Save DataFrame containing arrays


#1

I want to manipulate performance experiments data, store/load these data from a file.

I try to use DataFrames.jl which looks OK. When I want to store my data in a csv file, it fails if my data contains arrays of floats.

What format should I use for this purpose ?

using DataFrames
using CSV

mm=DataFrame(action = ["toto","tutu"], gflops = [1.2,5.6])
CSV.write("./mm1.csv",mm) #OK

measurements=DataFrame(action = ["toto","tutu"], gflops = [[1.2,3.4,5.6],[5.6,6.7,7.8]])
CSV.write("./mm.csv",measurements)#KO

Laurent


#2

JLD.jl, JLD2.jl or https://github.com/MikeInnes/BSON.jl can store (almost) arbitrary Julia objects.


#3

Thanks !
I have an additional question. I wanted to store the file on a git server, I thought that textual format could be efficiently handled by git (storing only diffs).
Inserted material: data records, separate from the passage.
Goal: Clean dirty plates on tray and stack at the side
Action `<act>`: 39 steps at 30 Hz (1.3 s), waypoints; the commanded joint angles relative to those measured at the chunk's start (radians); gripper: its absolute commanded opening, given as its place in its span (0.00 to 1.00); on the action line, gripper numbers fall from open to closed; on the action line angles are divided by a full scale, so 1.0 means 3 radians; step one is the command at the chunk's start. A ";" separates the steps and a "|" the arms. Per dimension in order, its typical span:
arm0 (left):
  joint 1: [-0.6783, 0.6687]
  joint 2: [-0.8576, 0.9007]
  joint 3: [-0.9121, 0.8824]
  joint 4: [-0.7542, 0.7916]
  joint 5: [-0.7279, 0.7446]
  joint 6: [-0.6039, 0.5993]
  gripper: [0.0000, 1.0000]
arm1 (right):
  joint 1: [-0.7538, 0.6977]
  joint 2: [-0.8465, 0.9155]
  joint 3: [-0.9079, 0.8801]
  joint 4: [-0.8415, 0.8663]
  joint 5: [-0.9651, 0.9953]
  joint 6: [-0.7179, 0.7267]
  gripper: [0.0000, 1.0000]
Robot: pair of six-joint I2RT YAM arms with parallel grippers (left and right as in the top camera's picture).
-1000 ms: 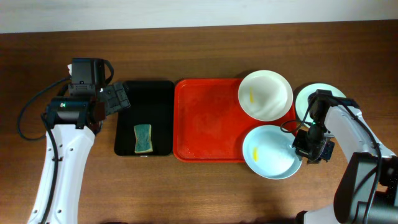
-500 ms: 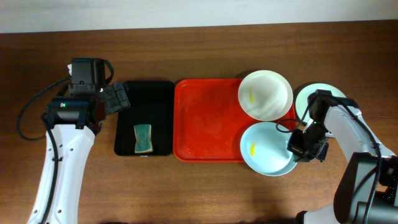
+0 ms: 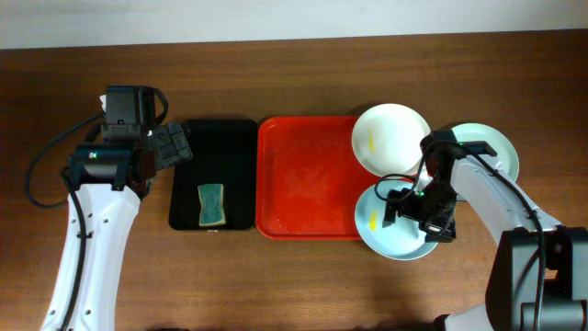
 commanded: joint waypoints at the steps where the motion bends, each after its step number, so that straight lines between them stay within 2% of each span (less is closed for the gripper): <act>1: 0.0009 0.0006 -0.0009 0.0004 -0.0046 -0.0056 0.99 | -0.0117 0.0010 0.0089 0.0003 -0.0239 -0.0020 0.98; 2: 0.0009 0.0006 -0.0009 0.0004 -0.0046 -0.0056 0.99 | -0.0154 0.0010 0.0128 -0.0006 -0.0312 -0.0074 1.00; 4: 0.0009 0.0006 -0.0009 0.0004 -0.0046 -0.0056 0.99 | -0.0202 0.0010 0.0240 -0.0094 -0.0326 -0.0121 0.45; 5: 0.0009 0.0006 -0.0009 0.0004 -0.0046 -0.0056 0.99 | -0.0229 0.0010 0.0337 -0.0202 -0.0292 -0.0120 0.29; 6: 0.0009 0.0006 -0.0009 0.0004 -0.0046 -0.0056 0.99 | -0.0254 0.0010 0.0444 -0.0323 -0.0238 -0.0120 0.21; 11: 0.0009 0.0006 -0.0009 0.0004 -0.0046 -0.0056 0.99 | -0.0285 0.0010 0.0814 -0.0782 0.0326 -0.0093 0.26; 13: 0.0009 0.0006 -0.0009 0.0004 -0.0046 -0.0056 0.99 | -0.0285 0.0010 0.0809 -0.0846 0.0528 -0.0075 0.28; 17: 0.0009 0.0006 -0.0009 0.0004 -0.0046 -0.0056 0.99 | -0.0285 0.0011 0.0679 -0.0815 0.0876 0.0263 0.32; 27: 0.0009 0.0006 -0.0009 0.0004 -0.0046 -0.0056 0.99 | -0.0285 0.0011 0.0210 -0.0495 0.0909 0.0290 0.34; 34: 0.0009 0.0006 -0.0009 0.0004 -0.0046 -0.0056 0.99 | -0.0284 0.0011 0.0019 -0.0248 0.0970 0.0600 0.34; 37: 0.0009 0.0006 -0.0009 0.0004 -0.0046 -0.0056 0.99 | -0.0276 0.0011 -0.0097 -0.0114 0.0932 0.0610 0.33; 38: 0.0009 0.0006 -0.0009 0.0004 -0.0046 -0.0056 0.99 | -0.0276 0.0011 -0.0111 -0.0103 0.0918 0.0612 0.27; 39: 0.0009 0.0006 -0.0009 0.0004 -0.0046 -0.0056 0.99 | -0.0276 0.0011 -0.0112 -0.0106 0.0902 0.0610 0.14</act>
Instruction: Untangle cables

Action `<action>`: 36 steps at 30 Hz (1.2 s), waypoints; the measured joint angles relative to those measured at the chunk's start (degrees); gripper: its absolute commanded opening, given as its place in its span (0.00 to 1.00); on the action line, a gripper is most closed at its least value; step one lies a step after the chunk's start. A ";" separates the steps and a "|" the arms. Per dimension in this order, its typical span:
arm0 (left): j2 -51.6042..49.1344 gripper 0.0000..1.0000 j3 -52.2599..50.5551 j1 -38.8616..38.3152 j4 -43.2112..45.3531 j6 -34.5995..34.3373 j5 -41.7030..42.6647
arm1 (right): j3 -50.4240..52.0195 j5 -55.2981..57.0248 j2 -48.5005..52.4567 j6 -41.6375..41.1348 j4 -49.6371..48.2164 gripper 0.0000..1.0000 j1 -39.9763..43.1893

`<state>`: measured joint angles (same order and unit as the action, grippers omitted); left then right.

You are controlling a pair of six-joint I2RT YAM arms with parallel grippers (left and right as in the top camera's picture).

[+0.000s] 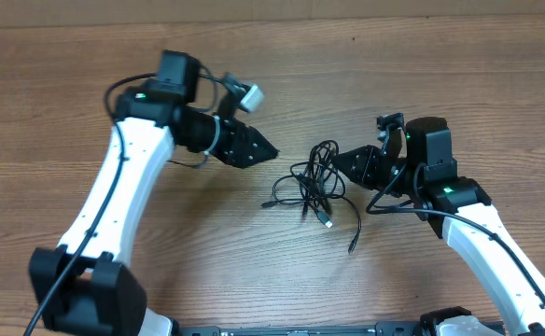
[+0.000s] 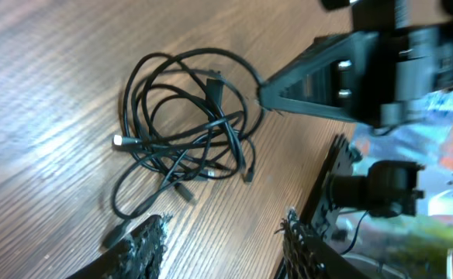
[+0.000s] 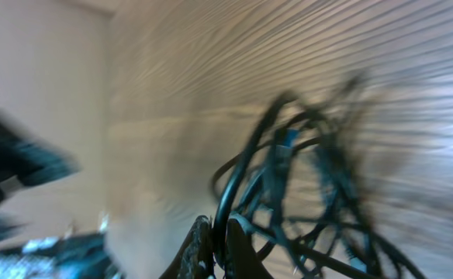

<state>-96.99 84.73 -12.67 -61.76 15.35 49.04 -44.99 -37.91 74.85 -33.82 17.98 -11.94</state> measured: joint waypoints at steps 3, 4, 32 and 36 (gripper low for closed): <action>-2.29 0.51 0.00 -2.49 0.31 1.73 -0.87 | 0.00 -4.22 0.00 -0.02 -0.20 0.04 0.00; -2.84 0.51 0.00 -3.08 0.68 2.05 -1.03 | 0.00 -5.55 0.00 -0.09 -0.37 0.04 0.00; -16.37 0.55 0.00 -7.50 10.97 -27.36 -0.74 | 0.00 -12.61 0.00 -0.66 -4.15 0.04 0.00; -19.76 0.04 -0.02 -9.33 10.93 -30.93 -1.38 | 0.00 -12.22 0.00 -0.66 -3.89 0.04 0.00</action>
<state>-116.75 84.71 -22.00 -50.83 -15.57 47.66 -44.99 -50.13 74.85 -34.48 14.09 -11.94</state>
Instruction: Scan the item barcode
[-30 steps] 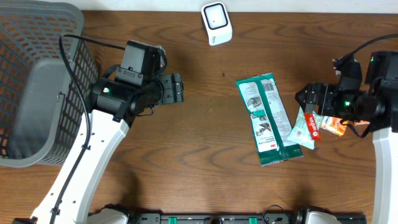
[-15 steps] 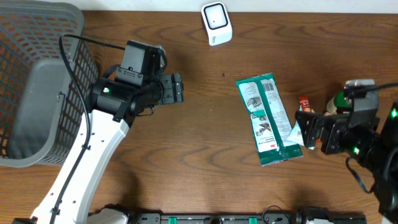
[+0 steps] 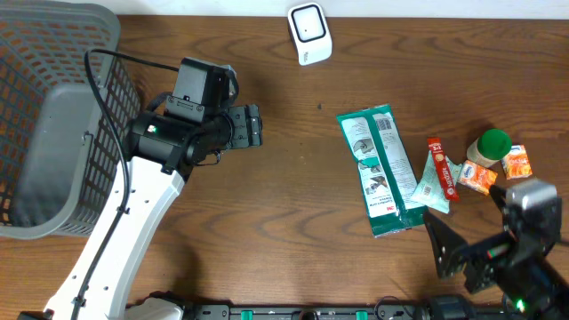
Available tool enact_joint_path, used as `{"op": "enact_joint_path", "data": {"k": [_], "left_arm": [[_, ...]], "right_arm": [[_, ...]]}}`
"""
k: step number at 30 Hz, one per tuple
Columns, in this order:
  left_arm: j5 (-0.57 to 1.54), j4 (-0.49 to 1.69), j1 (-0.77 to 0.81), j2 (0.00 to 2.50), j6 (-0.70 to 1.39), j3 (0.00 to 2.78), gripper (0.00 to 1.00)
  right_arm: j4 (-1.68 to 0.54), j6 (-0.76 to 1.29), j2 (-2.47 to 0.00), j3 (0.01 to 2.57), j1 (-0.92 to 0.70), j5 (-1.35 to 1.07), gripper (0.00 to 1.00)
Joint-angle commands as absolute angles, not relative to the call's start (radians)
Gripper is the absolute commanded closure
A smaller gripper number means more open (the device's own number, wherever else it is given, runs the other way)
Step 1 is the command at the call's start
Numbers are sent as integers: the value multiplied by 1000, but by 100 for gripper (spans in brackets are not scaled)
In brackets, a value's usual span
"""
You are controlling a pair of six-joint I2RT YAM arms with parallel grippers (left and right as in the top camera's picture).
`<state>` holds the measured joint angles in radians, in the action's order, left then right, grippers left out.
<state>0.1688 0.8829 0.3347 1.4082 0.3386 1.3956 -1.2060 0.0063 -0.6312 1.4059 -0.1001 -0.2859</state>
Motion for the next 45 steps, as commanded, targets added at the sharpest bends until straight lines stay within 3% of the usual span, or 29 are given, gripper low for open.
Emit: {"op": "enact_joint_path", "data": {"k": [1, 13, 30, 39, 45], "left_arm": [[156, 886, 331, 1412, 322, 1393, 18], [156, 886, 331, 1412, 322, 1393, 18], [156, 886, 331, 1412, 322, 1393, 18], [155, 886, 331, 1412, 322, 1393, 17], [156, 886, 331, 1412, 322, 1393, 18]], "right_arm": [[-1167, -9, -526, 1302, -110, -224, 1], [-813, -9, -102, 753, -110, -207, 1], [268, -1, -6, 183, -58, -181, 1], [405, 46, -5, 2, -53, -72, 1], [180, 63, -5, 5, -61, -53, 1]]}}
I guess that this basic approach will not work with JDL or BSON…
What should I do ?


#4

git is not really made to store data, even in text format. But it’s probably ok as long as your data is small (irrespective of wether text or binary). If your data really only changes a little and it is essential that git takes advantage of storing diffs, then you could consider other text based formats such as JSON, YAML or XML, for which there are probably packages around.


#5

Thank you very much !